Today’s registered dietitian works in a field rich with clientele and continuous demand. For those seeking solid job security, this position offers just that. But what about this line of work in the coming years? Will it continue to be needed as much as it is today? Follow along as we take a closer look at the future employment outlook for registered dietitians.
Nature of Work
Dietitians are also quite commonly referred to as nutritionists. These terms are acceptable as interchangeable as they represent the same type of work: helping clients to maintain a healthy lifestyle and to become more personally educated about nutrition. More precisely, as stated by the Bureau of Labor Statistics, “dietitians and nutritionists are experts in the use of food and nutrition to promote health and manage disease. They advise people on what to eat in order to lead a healthy lifestyle or achieve a specific health-related goal.”
In essence, these experts in food, nutrition, and related health work one-on-one with clients who need their help. Some clients are completely healthy and look forward to this expert guidance simply to stay this way. Others may have some health issues, such as diabetes, and rely more heavily on this nutritional guidance in order to improve from their current condition. In any case, dietitians and nutritionists help people to become healthy in any number of places and environments – at hospitals, clinics, organized public events, and even in the comfort of their clients’ homes.
One can surmise right away that such work will likely always be needed as the desire for longevity and good health will always permeate in humankind. But beyond such basic assumptions, what are the real facts and figures regarding this type of career choice in the future? Thankfully, the Bureau of Labor Statistics (BLS) has investigated this exact matter specifically and has reported its findings as follows.
According to the Bureau, the job outlook for this line of work going into the future is very good. In fact, this profession is expected to grow by around 14 percent through 2026, according the the Bureau. This is well above the average growth rates of most other jobs.
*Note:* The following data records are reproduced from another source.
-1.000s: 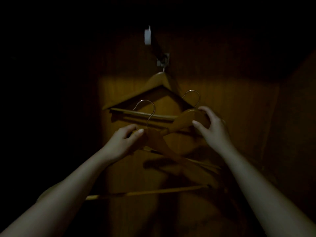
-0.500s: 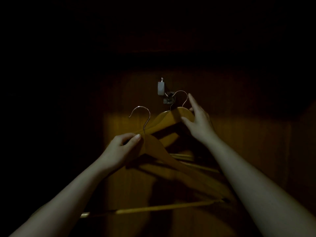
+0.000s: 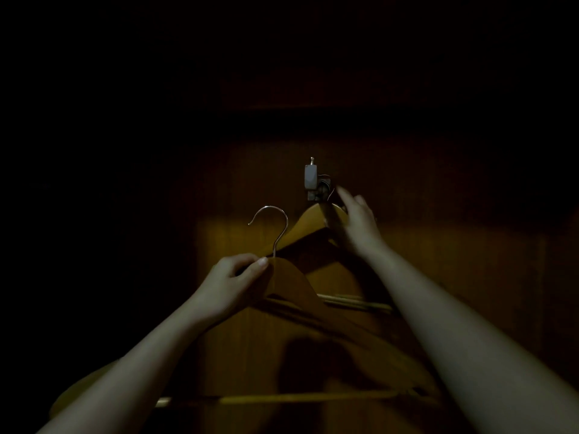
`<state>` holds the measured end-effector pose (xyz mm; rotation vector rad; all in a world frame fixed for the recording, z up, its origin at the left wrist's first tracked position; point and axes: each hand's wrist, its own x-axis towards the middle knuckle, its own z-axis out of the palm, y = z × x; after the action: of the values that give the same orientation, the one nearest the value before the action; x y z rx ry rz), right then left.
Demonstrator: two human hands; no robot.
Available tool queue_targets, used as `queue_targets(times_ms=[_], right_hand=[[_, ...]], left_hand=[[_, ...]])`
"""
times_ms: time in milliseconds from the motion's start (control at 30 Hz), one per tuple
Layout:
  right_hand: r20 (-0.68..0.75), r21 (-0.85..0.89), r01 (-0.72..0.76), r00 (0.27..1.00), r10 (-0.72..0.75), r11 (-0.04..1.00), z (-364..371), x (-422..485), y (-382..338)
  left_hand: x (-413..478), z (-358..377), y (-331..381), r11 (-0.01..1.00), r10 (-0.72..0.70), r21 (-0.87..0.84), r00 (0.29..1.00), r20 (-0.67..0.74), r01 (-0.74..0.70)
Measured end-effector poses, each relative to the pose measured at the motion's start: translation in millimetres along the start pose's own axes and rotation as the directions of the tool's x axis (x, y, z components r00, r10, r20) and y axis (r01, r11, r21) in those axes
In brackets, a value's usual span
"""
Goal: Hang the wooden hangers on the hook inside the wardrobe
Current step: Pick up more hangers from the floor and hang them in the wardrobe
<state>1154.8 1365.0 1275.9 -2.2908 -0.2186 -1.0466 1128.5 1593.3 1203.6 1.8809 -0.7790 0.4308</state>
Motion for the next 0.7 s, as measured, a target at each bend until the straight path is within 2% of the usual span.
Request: queue_targets(times_ms=[133,300,433,567,700], right_hand=[[0.039,-0.136,0.011,0.999,-0.005,0.991,9.6,3.2,5.7],[0.048,-0.164,-0.010,0.999,0.018,0.986,12.7,-0.9,5.4],[0.035,-0.274,-0.016,0.999,0.027,0.962,4.9,-11.7,1.4],[0.014,-0.081,0.041,0.999,-0.040,0.996,-11.6,-49.7,-2.6],[0.221,0.072,0.105,0.968,-0.118,0.992,-21.1,-104.0,-4.9]], left_hand=[[-2.4,-0.5,-0.5,1.000,-0.003,-0.007,1.000,0.012,0.003],[-5.4,-0.6,1.6,0.999,0.024,0.036,1.000,0.012,-0.024],[-8.9,1.3,3.8,0.998,0.048,0.049,0.999,0.014,-0.048],[-12.5,4.1,6.2,0.996,0.076,0.046,0.997,0.030,-0.078],[-14.9,15.9,9.5,0.997,0.060,0.043,0.995,0.086,-0.064]])
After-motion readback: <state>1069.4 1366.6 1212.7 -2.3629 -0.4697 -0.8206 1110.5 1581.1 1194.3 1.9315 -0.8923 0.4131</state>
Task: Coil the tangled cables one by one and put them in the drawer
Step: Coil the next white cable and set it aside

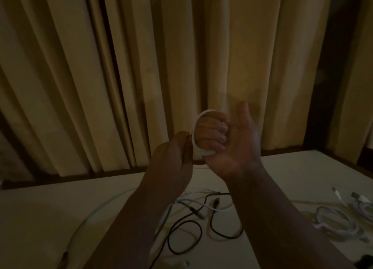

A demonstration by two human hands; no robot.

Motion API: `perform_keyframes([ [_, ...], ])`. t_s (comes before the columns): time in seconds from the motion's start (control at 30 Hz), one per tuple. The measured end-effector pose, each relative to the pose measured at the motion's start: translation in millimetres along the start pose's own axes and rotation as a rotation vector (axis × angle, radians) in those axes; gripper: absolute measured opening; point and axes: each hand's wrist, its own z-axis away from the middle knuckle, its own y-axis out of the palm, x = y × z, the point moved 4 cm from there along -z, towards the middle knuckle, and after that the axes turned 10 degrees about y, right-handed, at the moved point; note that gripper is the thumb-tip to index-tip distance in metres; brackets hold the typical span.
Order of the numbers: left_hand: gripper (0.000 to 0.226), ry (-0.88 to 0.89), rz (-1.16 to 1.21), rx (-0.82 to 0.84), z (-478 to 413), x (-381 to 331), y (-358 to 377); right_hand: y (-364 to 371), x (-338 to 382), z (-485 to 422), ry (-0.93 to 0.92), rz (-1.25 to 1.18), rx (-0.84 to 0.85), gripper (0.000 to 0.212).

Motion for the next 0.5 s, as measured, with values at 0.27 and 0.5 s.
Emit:
perform_keyframes([
  [0.27,0.014,-0.028,-0.052,0.223,3.5,-3.8,10.2,-14.7,14.5,2.2,-0.457,0.264,-0.467,0.076],
  [0.5,0.016,-0.164,-0.025,0.309,3.6,4.4,5.3,-33.3,12.1,-6.0,-0.336,1.168,-1.055,0.046],
])
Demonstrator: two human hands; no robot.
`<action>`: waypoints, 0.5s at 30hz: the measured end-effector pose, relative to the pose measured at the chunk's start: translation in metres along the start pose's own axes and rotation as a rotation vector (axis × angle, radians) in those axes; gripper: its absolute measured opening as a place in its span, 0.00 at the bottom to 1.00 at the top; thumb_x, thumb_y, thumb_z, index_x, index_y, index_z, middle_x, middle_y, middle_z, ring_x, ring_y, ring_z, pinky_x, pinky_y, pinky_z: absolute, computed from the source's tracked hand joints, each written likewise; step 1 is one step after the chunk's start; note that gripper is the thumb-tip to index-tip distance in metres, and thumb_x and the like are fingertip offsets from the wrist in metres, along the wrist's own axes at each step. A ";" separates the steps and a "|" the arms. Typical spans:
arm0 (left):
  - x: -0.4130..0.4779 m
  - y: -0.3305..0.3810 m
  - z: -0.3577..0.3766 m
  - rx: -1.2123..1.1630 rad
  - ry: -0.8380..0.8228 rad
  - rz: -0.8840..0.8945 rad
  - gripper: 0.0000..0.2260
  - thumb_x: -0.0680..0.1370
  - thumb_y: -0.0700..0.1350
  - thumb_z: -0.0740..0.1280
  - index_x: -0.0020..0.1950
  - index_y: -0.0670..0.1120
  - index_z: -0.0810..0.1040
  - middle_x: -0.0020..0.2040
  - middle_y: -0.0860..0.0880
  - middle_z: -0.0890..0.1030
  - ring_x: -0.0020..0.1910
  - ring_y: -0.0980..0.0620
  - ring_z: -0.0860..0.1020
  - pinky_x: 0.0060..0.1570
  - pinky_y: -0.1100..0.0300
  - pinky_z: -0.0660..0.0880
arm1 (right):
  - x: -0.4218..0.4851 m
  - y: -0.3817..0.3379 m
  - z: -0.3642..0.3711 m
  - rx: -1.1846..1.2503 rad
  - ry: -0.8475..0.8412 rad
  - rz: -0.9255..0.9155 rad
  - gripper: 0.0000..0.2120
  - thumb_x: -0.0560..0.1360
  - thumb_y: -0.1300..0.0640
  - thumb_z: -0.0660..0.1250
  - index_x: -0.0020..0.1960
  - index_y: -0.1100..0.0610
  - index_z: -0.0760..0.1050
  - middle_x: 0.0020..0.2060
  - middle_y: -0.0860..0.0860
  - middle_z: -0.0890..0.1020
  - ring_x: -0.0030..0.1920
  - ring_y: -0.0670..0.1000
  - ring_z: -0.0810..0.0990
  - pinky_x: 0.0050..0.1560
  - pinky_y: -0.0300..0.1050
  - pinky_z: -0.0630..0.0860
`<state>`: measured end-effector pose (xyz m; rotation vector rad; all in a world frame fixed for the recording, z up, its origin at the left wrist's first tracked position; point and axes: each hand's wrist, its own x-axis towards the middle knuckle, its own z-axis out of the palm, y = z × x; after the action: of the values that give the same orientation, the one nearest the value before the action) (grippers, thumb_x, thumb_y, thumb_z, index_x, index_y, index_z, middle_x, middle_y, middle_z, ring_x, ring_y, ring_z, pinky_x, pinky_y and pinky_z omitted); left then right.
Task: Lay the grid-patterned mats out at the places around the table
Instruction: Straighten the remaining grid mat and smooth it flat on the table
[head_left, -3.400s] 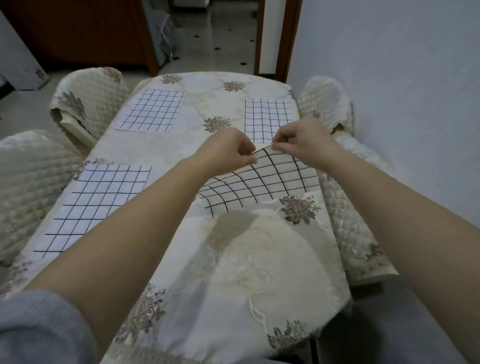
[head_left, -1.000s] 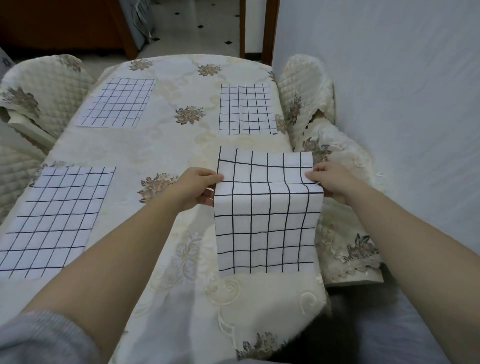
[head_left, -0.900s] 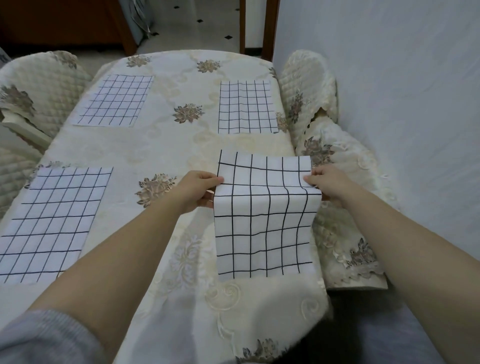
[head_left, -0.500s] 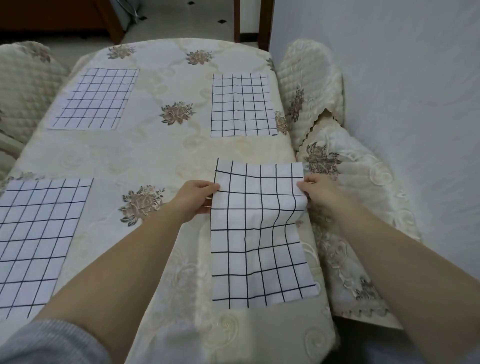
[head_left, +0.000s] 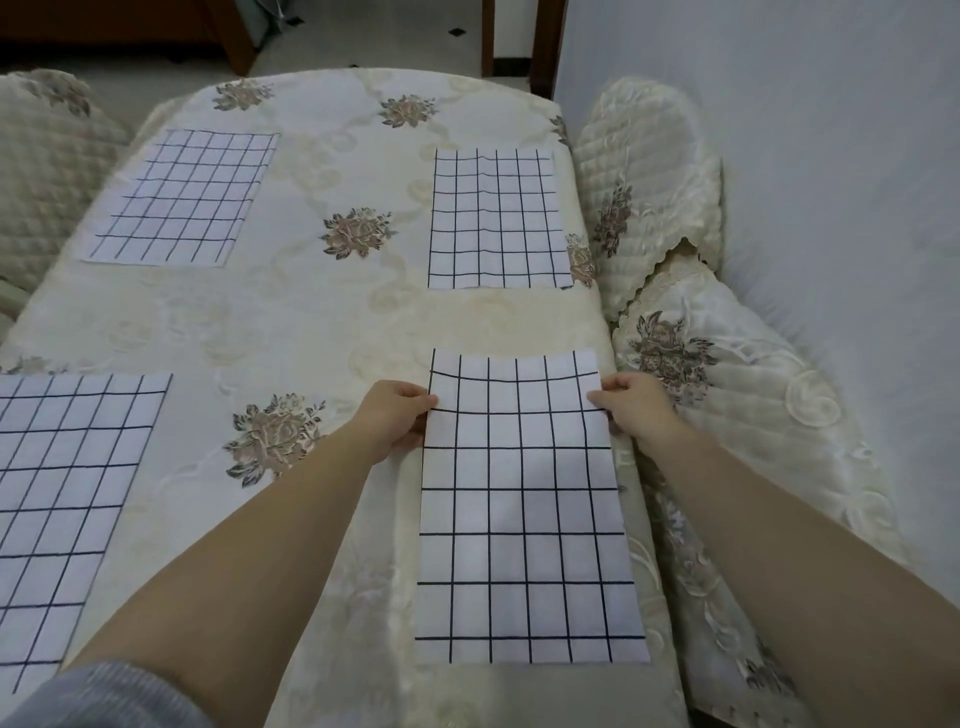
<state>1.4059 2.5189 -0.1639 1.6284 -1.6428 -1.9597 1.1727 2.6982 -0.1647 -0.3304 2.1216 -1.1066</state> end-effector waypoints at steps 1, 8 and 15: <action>0.002 0.000 0.000 0.004 0.013 0.000 0.07 0.77 0.39 0.67 0.49 0.35 0.80 0.44 0.36 0.82 0.38 0.42 0.81 0.37 0.52 0.78 | 0.001 0.000 0.001 0.012 0.003 0.004 0.04 0.72 0.64 0.70 0.46 0.60 0.76 0.36 0.54 0.77 0.34 0.50 0.74 0.32 0.43 0.72; 0.004 0.002 0.001 0.070 0.129 0.064 0.05 0.77 0.37 0.67 0.45 0.36 0.81 0.41 0.37 0.83 0.35 0.43 0.82 0.38 0.52 0.82 | 0.006 0.004 0.002 0.009 0.025 -0.001 0.06 0.72 0.62 0.72 0.39 0.55 0.76 0.36 0.53 0.79 0.36 0.51 0.77 0.41 0.48 0.77; -0.008 0.004 -0.002 0.177 0.184 0.107 0.05 0.74 0.35 0.67 0.39 0.38 0.82 0.36 0.39 0.83 0.35 0.42 0.81 0.45 0.46 0.82 | 0.003 0.011 -0.001 0.062 0.020 0.063 0.07 0.74 0.61 0.70 0.38 0.57 0.75 0.33 0.55 0.77 0.31 0.52 0.74 0.32 0.44 0.75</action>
<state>1.4090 2.5210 -0.1557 1.6831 -1.8314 -1.6034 1.1706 2.7038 -0.1744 -0.2224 2.0957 -1.1404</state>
So, what exactly makes the BLS confident of such promise in the future? There are two reasons principally cited for such promise. One reason is that as awareness has grown, the desire to become more healthy and more health-aware has also grown. People generally want to feel and live better and longer, and dietitians can often play a truly significant role in that effort.
Secondly, much of the United States population is afflicted with disease and obesity. While obesity itself is responsible for the emergence of so many health ailments, the stark fact that over one third of the population is obese means that there is a substantial public health problem at hand. This equates to much greater demands in the health and wellness industries. In turn, the dietitian, a staple figure in that community, will be more than needed in future years.
Although such public health numbers are widely viewed as troubling, they do conversely translate to some fantastic career outlooks in the near future. A general public desire to be healthier along with continued troubles in health and nutrition that we’re seeing will continue to drive demand for this occupation upward. In conclusion, for those concerned, they shouldn’t be; the employment outlook of today and tomorrow’s registered dietitian is very promising indeed.